Page 50 of Texas


  ‘Why aren’t you in Texas?’

  ‘Because it’s a wilderness. Not a decent place to eat in the whole damned province. And besides, it’s a Mexican wilderness, and who wants to live in a country that can’t govern itself?’

  ‘Some Americans seem to like it.’

  ‘Right! Right! And if I was that kind of American, I might like it too.’

  ‘What kind of American are you speaking of?’

  ‘An American like you. Energy, courage, stars in your eyes … and willingness to live alone. Because, man, Texas is empty. Just wild cattle and untamed horses.’

  As he said this, the young man who had brought the mustangs to New Orleans appeared in the corral, and as soon as Otto saw him, he was captivated, for the herdsman was the first Mexican he had met. He was in his mid-twenties, whip-thin, dark-skinned, and clad in the distinctive uniform of the range: tight blue pants marked by a tiny white stripe, bandanna, big hat, boots and spurs. To Otto he looked the way a Texan should.

  ‘Show them how you ride,’ Ferry ordered, and with just a slight flare of resentment at being spoken to as if he were a peasant, the young man flicked the brim of his hat almost insolently, but then smiled warmly at Otto: ‘Is the young man good with the horse?’
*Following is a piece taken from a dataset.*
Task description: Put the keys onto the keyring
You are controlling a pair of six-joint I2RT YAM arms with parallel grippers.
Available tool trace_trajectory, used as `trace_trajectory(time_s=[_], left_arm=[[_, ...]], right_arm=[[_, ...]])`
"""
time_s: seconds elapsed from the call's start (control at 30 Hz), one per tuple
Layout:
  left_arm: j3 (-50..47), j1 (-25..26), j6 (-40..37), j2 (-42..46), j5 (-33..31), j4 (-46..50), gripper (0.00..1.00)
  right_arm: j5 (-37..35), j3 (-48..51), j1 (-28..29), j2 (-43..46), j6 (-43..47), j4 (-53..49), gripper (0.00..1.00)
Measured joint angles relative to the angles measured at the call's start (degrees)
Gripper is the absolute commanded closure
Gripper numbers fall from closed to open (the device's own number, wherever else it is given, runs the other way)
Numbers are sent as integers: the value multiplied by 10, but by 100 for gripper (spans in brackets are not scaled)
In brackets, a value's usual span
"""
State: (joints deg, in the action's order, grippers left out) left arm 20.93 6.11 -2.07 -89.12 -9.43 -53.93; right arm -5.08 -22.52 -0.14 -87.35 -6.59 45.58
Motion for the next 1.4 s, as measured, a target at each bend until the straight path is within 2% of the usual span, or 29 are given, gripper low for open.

  ‘I can ride,’ Otto said, and the young Mexican whistled to one of his assistants: ‘Manuel, tráenos dos caballos buenos!’

  From a hitching rail near the corral, Manuel untied two horses already saddled, and deftly the young man lifted himself onto the larger one, indicating that Otto should mount his, which the boy did rather clumsily.

  The Mexican then began to canter about the stable area, shouting to Otto: ‘Follow me!’ and a delightful comedy ensued, for the Mexican rode with skill, swinging and swaying with the motion of his horse like a practiced professional, while the boy tried energetically to keep up, slipping and sliding and nearly falling from his mount. But he did hold on, grabbing his horse’s mane when necessary.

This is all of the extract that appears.